What’s happening is that the 3^n are supporting the efforts of the all the others.

How many porters will it take to go 6? Well, we need to get five people to day 1 with full loads of water. Moreover, we need to have water waiting for the four of those people who will be heading back that way thirsty. So nine more porters will be needed, just to deliver water to that point, for a total of 13 porters and the 1 journeyer.

How many people will be needed to go 7 days? Same analysis: we need 14 people to be fully loaded after one day, and a cache of 13 days water ready for the thirteen people who will return. So we need 27 porters just to deliver this extra water and return home themselves. Total of 40 = 27 + 9 + 3 + 1 porters, plus the one person who heads to the end.

Etc. Inductively we see that to go N+4 days, we need 1+3+…+3^(N-1) = (3^N – 1)/2 porters. For suppose we need (3^(N-1) – 1)/2 porters to go N+3 days. Then we need (3^(N-1) – 1)/2 + 1 porters to deliver enough water so everyone is fully stocked after one day, and another (3^(N-1) – 1)/2 porters to leave a day’s worth of water for the returnees.

So we will need an additional (3^(N-1) – 1)/2 + (3^(N-1) – 1)/2 + 1 = 3^(N-1) porters; adding these to the (3^(N-1) – 1)/2 we’re already bringing along we have (3^N – 1)/2. qed

Thanks!

3. ### Sean Mc said,

March 9, 2009 at 1:40 am

Chaim, Thanks for the reply!!! I absolutely love the show.

I think that my answer did account for water for the return trip, though I did discover that my answer contained another small error that would have left several hundred dead of thirst. Let me try to explain why I think my approach was basically correct, and also make the necessary correction.

First, let’s define two types of travelers: Those who will be returning to the starting point (i.e., porters) and those who are on a one-way journey (I’ll call them “trekkers”).

The first step is to develop a formula for journeys of various distances with only porters – no trekkers. Since each step of the way must be retraced on the way back, it is useful to assume that at the conclusion of each step, the porter must leave one unit of water for his own return journey. This ensures that there is always enough water for each porter to retrace every step that he has taken. Therefore, the cost of a single step forward is 2 units and the cost of a backward step is 0 units. Accounting for water this way is just a matter of preference but it seems a little simpler to me.

Looking at it this way, you would require 3 porters to complete a 2-day round trip journey. I like your notation so I’ll copy it:

Day 0:
3 . .
3 . .
3 . .

Day 1:
. 1 . (plus one stored for the return)
. 1 . (plus one stored for the return)
. 1 . (plus one stored for the return)

Reallocating:
. 0 .
. 0 .
. 3 .

Day 2:
0 . .
0 . .
. . 1 (plus one unit in cache for return at each step 1 and step 2)
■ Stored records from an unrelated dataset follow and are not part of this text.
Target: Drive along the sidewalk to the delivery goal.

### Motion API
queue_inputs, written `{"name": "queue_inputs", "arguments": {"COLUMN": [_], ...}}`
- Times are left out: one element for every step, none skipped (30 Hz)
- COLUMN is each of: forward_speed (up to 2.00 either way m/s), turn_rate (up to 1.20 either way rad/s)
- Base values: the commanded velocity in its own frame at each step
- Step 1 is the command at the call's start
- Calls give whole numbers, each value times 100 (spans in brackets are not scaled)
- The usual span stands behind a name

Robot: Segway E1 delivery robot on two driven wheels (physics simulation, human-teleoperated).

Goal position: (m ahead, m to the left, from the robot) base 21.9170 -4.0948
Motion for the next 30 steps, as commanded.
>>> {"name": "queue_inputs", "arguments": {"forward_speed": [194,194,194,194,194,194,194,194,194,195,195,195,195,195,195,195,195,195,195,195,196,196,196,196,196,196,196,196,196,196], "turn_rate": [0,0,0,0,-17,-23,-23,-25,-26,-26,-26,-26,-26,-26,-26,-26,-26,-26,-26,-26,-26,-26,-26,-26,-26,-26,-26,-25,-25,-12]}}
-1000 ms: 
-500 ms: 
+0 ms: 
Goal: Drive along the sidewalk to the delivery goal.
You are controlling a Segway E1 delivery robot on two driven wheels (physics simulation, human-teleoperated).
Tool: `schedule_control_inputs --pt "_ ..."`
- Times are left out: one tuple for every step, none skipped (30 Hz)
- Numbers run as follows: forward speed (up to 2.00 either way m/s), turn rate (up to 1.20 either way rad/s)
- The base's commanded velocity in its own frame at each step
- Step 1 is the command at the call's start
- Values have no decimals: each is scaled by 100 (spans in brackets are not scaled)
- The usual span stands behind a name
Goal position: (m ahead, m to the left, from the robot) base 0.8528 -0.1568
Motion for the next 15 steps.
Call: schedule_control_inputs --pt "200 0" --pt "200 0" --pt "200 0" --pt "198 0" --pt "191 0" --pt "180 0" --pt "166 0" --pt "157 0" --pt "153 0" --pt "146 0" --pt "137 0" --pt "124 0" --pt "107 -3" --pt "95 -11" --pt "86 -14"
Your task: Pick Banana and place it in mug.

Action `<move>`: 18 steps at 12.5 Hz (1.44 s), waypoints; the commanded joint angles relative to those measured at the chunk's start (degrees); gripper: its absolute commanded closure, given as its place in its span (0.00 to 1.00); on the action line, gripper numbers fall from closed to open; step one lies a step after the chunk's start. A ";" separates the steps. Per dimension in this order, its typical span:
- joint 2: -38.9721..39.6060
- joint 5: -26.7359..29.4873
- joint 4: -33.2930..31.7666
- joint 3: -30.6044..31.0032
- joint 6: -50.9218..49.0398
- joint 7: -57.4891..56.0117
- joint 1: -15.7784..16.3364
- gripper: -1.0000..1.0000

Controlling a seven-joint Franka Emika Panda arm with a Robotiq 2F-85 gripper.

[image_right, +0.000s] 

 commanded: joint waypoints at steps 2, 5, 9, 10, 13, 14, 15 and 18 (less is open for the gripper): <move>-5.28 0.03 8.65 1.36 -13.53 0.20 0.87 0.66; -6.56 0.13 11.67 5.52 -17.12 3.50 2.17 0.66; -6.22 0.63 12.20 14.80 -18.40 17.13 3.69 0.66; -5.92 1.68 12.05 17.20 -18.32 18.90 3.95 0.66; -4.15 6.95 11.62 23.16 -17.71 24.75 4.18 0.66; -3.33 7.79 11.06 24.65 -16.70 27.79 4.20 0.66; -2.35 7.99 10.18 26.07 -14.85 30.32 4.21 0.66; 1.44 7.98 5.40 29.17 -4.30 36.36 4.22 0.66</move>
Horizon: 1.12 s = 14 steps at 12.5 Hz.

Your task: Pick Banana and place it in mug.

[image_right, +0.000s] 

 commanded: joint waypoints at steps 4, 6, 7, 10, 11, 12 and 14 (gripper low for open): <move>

So, you need 3^(n-1) porters for n days of round-trip travel.  As you can see from above, at day n-1, you have one fully-loaded porter.  He has water stored at each of his previous stops (D_1 through D_(n-2)) so he can continue forward one more day and then return all the way home.

So, with 3^6 porters, you will have one fully-loaded porter at day 6.
With 2*(3^6) porters, you will have 2 fully-loaded porters at day 6.
From here you have already shown that with 2 fully-loaded travelers, one can advance 4 days on a one-way journey (the trekker) while the other one turns around after a day (the porter).  So two fully-loaded travelers at day 6 is sufficient to get one of them to the 10-day point.

So my answer is 2*(3^6) = 1428.  Since one of these travelers is a trekker rather than a porter, you need 1427 porters to complete a 10-day one-way journey.

4. ### Sean Mc said,

March 9, 2009 at 1:45 am

Sorry, working without a calculator.  2*(3^6) -1 = 1457

5. ### Sean Mc said,

March 9, 2009 at 2:10 am

Oops.  I made the exact opposite error I made the first time.  Now the trekker will have 6 extra units of water stored that never get used since he doesn’t head back (one unit of water stored at each of days 1 through 6).

My first answer of 729 incorrectly assumed the trekker used no water himself for the first 6 days.  My second answer of 1457 incorrectly assumed the trekker stored an extra 6 days of water for the return journey.  So its starting to look like your answer of 1093, which is right in between is correct.

6. ### pamdemonia said,

March 31, 2009 at 12:32 am

I just discovered your podcast, and was working through various problems, and was glad to discover that I got this one right!  my general solution looks a little different, however (brute-forced the 4, 5, and 6 day solutions, then looked for a pattern). It is the summation from 4 to i=n (n being the number of days of the journey) of 3^(i-4). so for n=5 we would have
3^(4-4) + 3^(5-4) =  3^0 + 3^1 = 1 + 3 = 4.

Although now that I look again at what y’all were doing above, it’s the same thing. I never was very good at converting a summation to a formula.

I did, however, using my formula, come up with the answer to 10 days (1093) in a little over 45 minutes, with no calculator! And then, when listening to the answer on the next podcast, turned on my computer and found this website to point out the mistake!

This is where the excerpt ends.